Buy Now Pay Later
BNPL is a great payment option for your customers, but how do you mitigate the risk?
What is Buy Now Pay Later?
Buy Now Pay Later (BNPL) allows your customers to complete a purchase without upfront payment in exchange for making payments in the future until the remaining balance is paid in full. BNPL providers enables customers to use this payment method on multiple e-commerce sites and combine their purchases into a single monthly payment at a low or 0% interest rate.
How do customers experience BNPL?
BNPL providers often have their own combined checkout which allows for a customer to choose future payment as an option alongside card or direct debit payment options. Depending on the provider and country the customer is from, a soft credit check can be done before allowing the customer to use this payment option.
What risks are involved with BNPL?
In a consumer transaction, the BNPL provider is required to maintain a payment schedule with the customer and can utilise different collection methods outlined in their terms and conditions in cases where repayment does not occur.
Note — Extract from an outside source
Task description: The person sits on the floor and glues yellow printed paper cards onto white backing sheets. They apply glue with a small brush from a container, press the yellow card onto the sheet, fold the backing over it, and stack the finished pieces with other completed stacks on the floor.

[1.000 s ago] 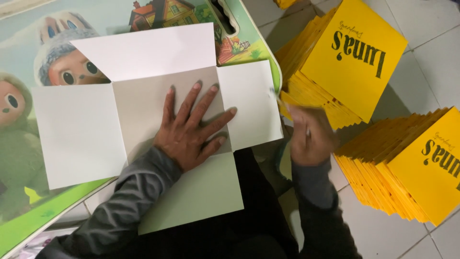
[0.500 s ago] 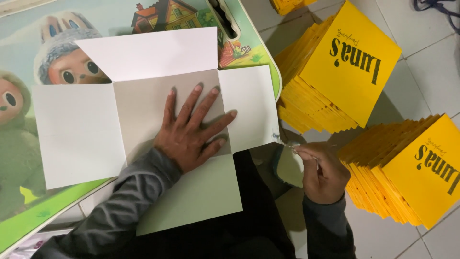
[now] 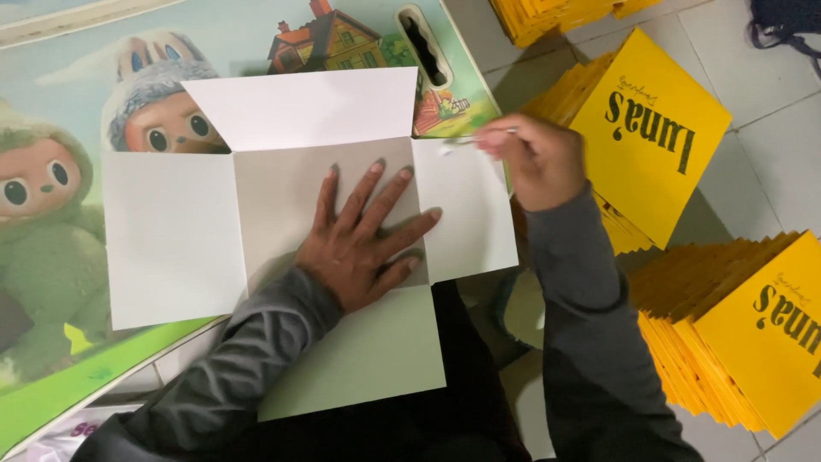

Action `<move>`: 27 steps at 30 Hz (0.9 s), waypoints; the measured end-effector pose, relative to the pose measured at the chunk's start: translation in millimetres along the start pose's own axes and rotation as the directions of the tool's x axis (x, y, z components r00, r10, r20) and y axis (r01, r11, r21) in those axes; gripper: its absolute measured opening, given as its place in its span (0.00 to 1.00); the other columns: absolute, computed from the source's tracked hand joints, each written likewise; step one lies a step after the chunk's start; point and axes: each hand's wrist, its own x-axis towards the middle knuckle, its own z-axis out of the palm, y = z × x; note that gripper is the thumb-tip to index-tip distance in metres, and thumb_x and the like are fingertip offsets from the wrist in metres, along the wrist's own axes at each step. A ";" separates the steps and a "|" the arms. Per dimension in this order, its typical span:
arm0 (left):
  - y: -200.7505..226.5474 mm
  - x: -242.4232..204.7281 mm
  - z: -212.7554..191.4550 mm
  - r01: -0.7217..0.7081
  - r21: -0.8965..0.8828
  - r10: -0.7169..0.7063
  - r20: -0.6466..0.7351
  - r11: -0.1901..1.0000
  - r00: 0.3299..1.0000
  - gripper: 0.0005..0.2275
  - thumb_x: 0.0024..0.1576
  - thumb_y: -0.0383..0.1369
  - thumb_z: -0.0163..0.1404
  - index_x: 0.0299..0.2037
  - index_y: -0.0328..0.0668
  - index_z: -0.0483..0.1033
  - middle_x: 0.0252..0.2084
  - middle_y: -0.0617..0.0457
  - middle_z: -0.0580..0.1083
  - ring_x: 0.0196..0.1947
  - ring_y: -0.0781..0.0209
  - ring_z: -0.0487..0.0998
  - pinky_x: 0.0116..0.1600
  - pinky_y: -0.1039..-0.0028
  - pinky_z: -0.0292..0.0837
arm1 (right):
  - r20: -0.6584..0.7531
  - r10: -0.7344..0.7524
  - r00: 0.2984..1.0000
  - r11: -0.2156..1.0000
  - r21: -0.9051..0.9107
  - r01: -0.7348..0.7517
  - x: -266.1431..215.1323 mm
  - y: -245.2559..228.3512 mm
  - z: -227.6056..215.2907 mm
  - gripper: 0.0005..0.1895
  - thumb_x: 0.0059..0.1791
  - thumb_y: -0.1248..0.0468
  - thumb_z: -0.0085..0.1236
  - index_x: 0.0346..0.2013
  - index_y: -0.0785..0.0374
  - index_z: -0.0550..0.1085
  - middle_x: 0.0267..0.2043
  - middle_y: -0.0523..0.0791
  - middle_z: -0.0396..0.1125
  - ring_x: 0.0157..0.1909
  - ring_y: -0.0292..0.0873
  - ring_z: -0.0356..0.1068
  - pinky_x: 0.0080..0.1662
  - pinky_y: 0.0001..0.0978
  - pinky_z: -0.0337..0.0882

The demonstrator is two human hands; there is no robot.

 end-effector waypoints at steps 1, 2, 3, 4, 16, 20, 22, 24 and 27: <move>-0.2 0.1 -0.3 0.002 0.001 -0.002 0.001 1.000 1.000 0.26 0.61 0.51 0.41 0.72 0.70 0.58 0.77 0.44 0.47 0.76 0.39 0.42 0.71 0.31 0.29 | 0.001 0.000 1.000 1.000 0.002 0.000 6.4 -4.1 4.7 0.07 0.56 0.73 0.51 0.44 0.72 0.77 0.38 0.51 0.77 0.35 0.41 0.75 0.39 0.27 0.73; -0.3 0.3 -0.5 -0.002 0.002 0.002 -0.019 1.000 1.000 0.26 0.60 0.51 0.42 0.72 0.70 0.59 0.76 0.44 0.49 0.76 0.39 0.44 0.71 0.31 0.30 | 0.073 -0.028 0.997 0.999 0.048 0.025 12.7 -8.1 9.2 0.10 0.54 0.78 0.46 0.45 0.73 0.76 0.40 0.51 0.77 0.39 0.42 0.76 0.42 0.27 0.74; 0.3 -0.2 -0.7 -0.006 0.003 0.007 -0.037 1.000 0.999 0.26 0.60 0.51 0.43 0.71 0.69 0.60 0.76 0.44 0.50 0.76 0.39 0.46 0.71 0.31 0.32 | 0.143 -0.058 0.988 0.994 0.096 0.045 18.0 -12.3 13.8 0.14 0.53 0.82 0.41 0.46 0.73 0.75 0.43 0.52 0.77 0.42 0.42 0.77 0.45 0.28 0.75; -0.2 -0.3 0.0 -0.005 0.002 0.005 -0.035 1.000 0.999 0.26 0.60 0.51 0.43 0.71 0.69 0.60 0.76 0.44 0.50 0.76 0.39 0.46 0.71 0.31 0.32 | 0.144 -0.056 0.988 0.994 0.098 0.042 19.3 -10.4 9.5 0.14 0.53 0.82 0.41 0.46 0.73 0.75 0.43 0.52 0.77 0.42 0.42 0.77 0.45 0.28 0.75; -2.4 1.1 6.0 -0.017 -0.008 0.017 -0.029 1.000 0.999 0.26 0.61 0.51 0.42 0.72 0.67 0.60 0.76 0.43 0.49 0.75 0.37 0.42 0.71 0.31 0.28 | 0.066 -0.125 0.990 0.968 -0.211 0.136 3.3 7.2 -29.2 0.10 0.60 0.73 0.45 0.43 0.75 0.76 0.39 0.55 0.75 0.35 0.46 0.74 0.39 0.32 0.73; -2.1 -0.1 5.0 -0.007 0.015 0.007 -0.013 1.000 1.000 0.26 0.61 0.52 0.39 0.72 0.70 0.58 0.76 0.43 0.50 0.75 0.38 0.44 0.70 0.30 0.30 | 0.158 -0.064 0.985 0.995 -0.069 0.075 19.3 -12.7 4.9 0.12 0.53 0.77 0.43 0.44 0.71 0.76 0.41 0.49 0.77 0.38 0.42 0.76 0.41 0.28 0.74; -2.4 -0.2 4.9 -0.008 0.014 0.009 -0.026 1.000 1.000 0.25 0.62 0.52 0.38 0.71 0.70 0.60 0.76 0.44 0.51 0.75 0.38 0.45 0.70 0.30 0.30 | 0.165 -0.069 0.984 0.998 0.010 0.068 21.6 -14.8 6.3 0.11 0.53 0.80 0.44 0.43 0.71 0.75 0.41 0.47 0.76 0.38 0.40 0.73 0.42 0.27 0.73; -2.3 -0.3 5.3 -0.002 -0.001 0.002 -0.014 1.000 1.000 0.25 0.63 0.52 0.37 0.71 0.70 0.59 0.76 0.44 0.49 0.76 0.39 0.43 0.71 0.31 0.28 | 0.147 -0.077 0.986 0.988 -0.125 0.095 19.9 -9.3 -3.3 0.12 0.53 0.78 0.45 0.44 0.69 0.77 0.40 0.49 0.78 0.36 0.41 0.76 0.39 0.28 0.74; -3.6 -1.1 8.8 -0.012 0.004 0.012 -0.017 1.000 1.000 0.26 0.62 0.53 0.38 0.72 0.70 0.57 0.76 0.43 0.48 0.76 0.38 0.43 0.70 0.30 0.28 | 0.045 -0.016 0.999 0.977 -0.210 0.025 7.3 8.8 -28.0 0.09 0.59 0.73 0.47 0.43 0.70 0.76 0.38 0.52 0.76 0.32 0.43 0.74 0.38 0.31 0.75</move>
Consumers are liable for the debt and depending on the country it is serviced no different than credit card debt. Risk is low especially when you have consumer credit scores and individual consumer data as a basis for your decision to allow for BNPL.
In a business to business (B2B) transaction, the BNPL provider may be a consumer grade platform, a business financing operation willing to offer credit equal to the purchase amount, or likely your business who allows for credit terms. B2B transactions are usually larger in amount than consumer purchases but the checkout experience is almost the same procedure. The BNPL provider needs to complete a one-time Know Your Customer (KYC) process along with some form of credit check to determine if this payment option will be offered. Risk is dependent on these 2 processes and missed payments are serviced similar to a collections agency.
B2B transactions that are completed with BNPL carry a credit risk for the provider until payment is completed in full. Merchants who enable this payment option on their checkouts often pay for this risk to be transferred to the provider in the form of merchant fees similar to a how card payments are handled.
How can this credit risk be mitigated?
If you are the BNPL provider looking to win more business while limited your credit risk, you have a few options:
- Assume the credit risk and try to find a credit insurance policy broad enough to cover your entire operations. Pay your policy premium up front regardless of how much volume you service, potentially buying more insurance than you need. Additionally you need to rationalise the cost of the insurance across all merchants which can be difficult to do without a simple flat-rate increase in your merchant fees.
- Use a credit insurance API to get real-time insurance quotes for BNPL transactions to gain flexibility and control on how you want to handle your premium costs. Enable the feature on a merchant by merchant basis and/or for business customers who meet your eligibility criteria.
- Assume the credit risk and do nothing.